In reality, other people only see about 1% of your whole total self, they see what they need to see to feel 'right' in their own minds.
People keep you trapped by doing that, and won't let you be anything else to them, above and beyond their narrow interpretation of what they think you're suppose to be.
You can never arise above their ugly or beautiful bias of you.
But bias can work in both good or negative ways, but either way it's based on myth another has towards you.
Creating portrait art allows me to rebel against other peoples 'myths' through art, digital art.
Sadly I haven't been in the spirit to do anything like that in quite some time.
And that's telling, cause when you stop having fun with self, than where is one headed?
When the gloom or immediate environment, or peoples frame work, around you strip you of inner fun and joy of self, that can't be good.
I'm left alone where I'm at, but can only present one face.
Also you view self differently when single than in a relationship.
In a relationship it's much easier to gravitate into a established role, based on gender ect, but when single, one tends to see self as multi role being, as a way of comforting self.
In other words you often hear how single parents have to play multiple roles to their hobbits, like Father, Mother, sometimes be masculine, other times be feminine ect.
It's the same as when one is single, you tend to play multiple roles with self depending on situation.
In other words nature always seeks a balance, either emotionally or physically.
And that balance plays out in different ways, sometimes in art, music, or career, if ones career allows for creative expression, like lets say being a screenwriter or film maker.
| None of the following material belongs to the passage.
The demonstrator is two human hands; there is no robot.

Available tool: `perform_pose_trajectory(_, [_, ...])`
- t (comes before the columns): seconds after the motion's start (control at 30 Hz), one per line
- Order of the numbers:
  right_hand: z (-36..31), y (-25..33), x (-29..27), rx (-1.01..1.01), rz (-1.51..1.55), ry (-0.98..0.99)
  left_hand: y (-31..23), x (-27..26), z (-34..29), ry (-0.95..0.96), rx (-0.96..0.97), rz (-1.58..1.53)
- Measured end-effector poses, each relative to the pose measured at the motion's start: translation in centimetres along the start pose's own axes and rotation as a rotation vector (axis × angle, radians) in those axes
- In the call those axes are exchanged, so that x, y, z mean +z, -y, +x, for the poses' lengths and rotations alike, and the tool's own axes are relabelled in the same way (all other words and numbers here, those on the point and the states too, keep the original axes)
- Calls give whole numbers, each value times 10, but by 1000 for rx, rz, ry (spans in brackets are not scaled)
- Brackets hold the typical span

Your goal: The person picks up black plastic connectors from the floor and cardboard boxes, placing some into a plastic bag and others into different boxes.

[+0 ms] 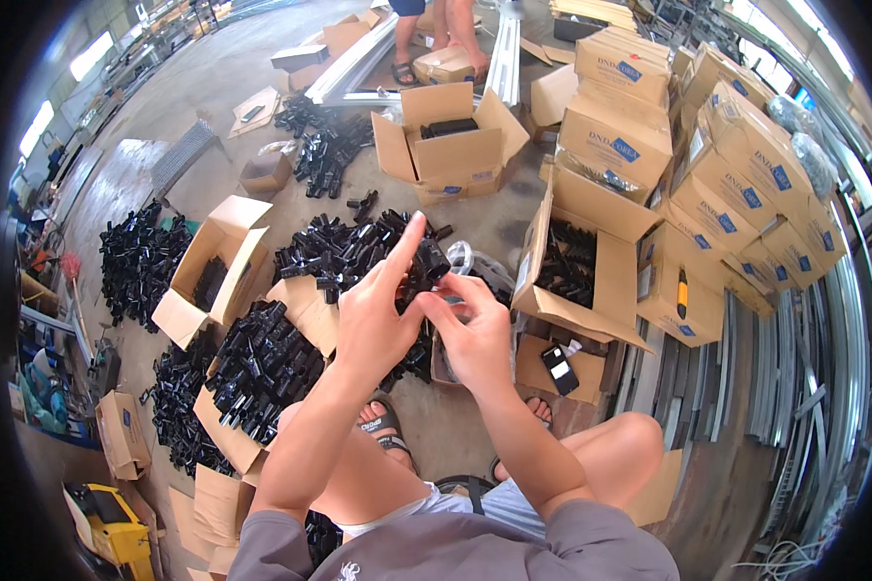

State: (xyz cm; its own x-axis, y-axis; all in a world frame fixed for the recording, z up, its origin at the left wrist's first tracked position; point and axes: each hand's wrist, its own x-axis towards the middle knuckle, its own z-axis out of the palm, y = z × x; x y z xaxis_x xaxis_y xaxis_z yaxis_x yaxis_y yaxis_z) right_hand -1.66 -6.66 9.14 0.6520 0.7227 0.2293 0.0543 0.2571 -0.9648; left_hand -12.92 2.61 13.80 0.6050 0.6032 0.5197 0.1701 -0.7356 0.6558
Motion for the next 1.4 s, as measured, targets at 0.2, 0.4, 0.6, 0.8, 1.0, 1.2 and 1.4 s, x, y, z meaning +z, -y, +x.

If you're a male in a relationship, it's easier to play the male role all of the time when you have a female to bring that opposite balance.
But if a male and single all of the time, you don't always have that female counterpart to bring that balance that nature requires, as such that balance will tend to come from within.
And vice versa, and is why women who are single for long periods of time tend to be hardier, tougher ect, balance.
When single you have to be everything, not one thing, in order to survive physically and mentally and even spiritually.
When single you kind of become a whole family to yourself playing all roles on the inside at various times as needed to get by.
If one is not single, or has never been single for extended periods of time with no hope of meeting another, than I doubt what was just written will make much sense.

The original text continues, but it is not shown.